● **Directions**:
An exact transcription of the lines below, from the first through the one containing "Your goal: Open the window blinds", is the only output wanted.

● **Dataset excerpt**:
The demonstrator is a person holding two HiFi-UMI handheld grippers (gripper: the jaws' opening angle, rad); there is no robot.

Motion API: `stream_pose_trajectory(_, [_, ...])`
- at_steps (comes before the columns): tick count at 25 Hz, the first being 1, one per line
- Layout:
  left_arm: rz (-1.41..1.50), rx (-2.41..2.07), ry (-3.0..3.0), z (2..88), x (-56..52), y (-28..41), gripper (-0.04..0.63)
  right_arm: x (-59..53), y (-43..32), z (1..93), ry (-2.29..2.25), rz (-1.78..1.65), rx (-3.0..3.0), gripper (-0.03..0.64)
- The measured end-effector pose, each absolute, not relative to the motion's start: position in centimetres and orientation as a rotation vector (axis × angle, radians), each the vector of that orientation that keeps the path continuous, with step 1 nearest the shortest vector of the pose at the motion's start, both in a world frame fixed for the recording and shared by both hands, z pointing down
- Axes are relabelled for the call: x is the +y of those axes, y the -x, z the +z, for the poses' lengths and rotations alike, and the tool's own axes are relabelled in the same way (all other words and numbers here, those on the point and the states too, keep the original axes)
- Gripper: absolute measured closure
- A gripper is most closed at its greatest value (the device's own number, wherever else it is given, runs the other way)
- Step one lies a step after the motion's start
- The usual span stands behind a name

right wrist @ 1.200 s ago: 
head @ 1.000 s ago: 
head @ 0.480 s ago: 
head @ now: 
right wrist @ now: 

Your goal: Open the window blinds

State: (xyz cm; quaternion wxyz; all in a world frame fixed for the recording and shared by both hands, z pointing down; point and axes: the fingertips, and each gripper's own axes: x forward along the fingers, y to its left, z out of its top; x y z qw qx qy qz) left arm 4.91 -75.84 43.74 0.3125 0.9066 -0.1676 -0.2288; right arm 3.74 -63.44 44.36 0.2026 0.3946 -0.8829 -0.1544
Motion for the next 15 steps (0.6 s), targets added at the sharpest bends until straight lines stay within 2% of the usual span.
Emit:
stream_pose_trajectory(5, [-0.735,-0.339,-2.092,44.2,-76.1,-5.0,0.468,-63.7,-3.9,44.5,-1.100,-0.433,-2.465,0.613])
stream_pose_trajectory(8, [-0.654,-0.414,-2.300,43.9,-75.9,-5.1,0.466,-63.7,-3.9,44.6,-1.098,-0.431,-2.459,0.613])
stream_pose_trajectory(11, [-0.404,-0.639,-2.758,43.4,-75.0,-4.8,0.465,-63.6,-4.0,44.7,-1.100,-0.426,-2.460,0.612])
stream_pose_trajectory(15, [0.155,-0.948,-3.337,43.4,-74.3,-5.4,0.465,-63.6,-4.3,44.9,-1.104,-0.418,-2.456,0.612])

● **Answer for the task**:
The demonstrator is a person holding two HiFi-UMI handheld grippers (gripper: the jaws' opening angle, rad); there is no robot.

Motion API: `stream_pose_trajectory(_, [_, ...])`
- at_steps (comes before the columns): tick count at 25 Hz, the first being 1, one per line
- Layout:
  left_arm: rz (-1.41..1.50), rx (-2.41..2.07), ry (-3.0..3.0), z (2..88), x (-56..52), y (-28..41), gripper (-0.04..0.63)
  right_arm: x (-59..53), y (-43..32), z (1..93), ry (-2.29..2.25), rz (-1.78..1.65), rx (-3.0..3.0), gripper (-0.03..0.64)
- The measured end-effector pose, each absolute, not relative to the motion's start: position in centimetres and orientation as a rotation vector (axis × angle, radians), each the vector of that orientation that keeps the path continuous, with step 1 nearest the shortest vector of the pose at the motion's start, both in a world frame fixed for the recording and shared by both hands, z pointing down
- Axes are relabelled for the call: x is the +y of those axes, y the -x, z the +z, for the poses' lengths and rotations alike, and the tool's own axes are relabelled in the same way (all other words and numbers here, those on the point and the states too, keep the original axes)
- Gripper: absolute measured closure
- A gripper is most closed at its greatest value (the device's own number, wherever else it is given, runs the other way)
- Step one lies a step after the motion's start
- The usual span stands behind a name

right wrist @ 1.200 s ago: 
head @ 1.000 s ago: 
head @ 0.480 s ago: 
head @ now: 
right wrist @ now: 

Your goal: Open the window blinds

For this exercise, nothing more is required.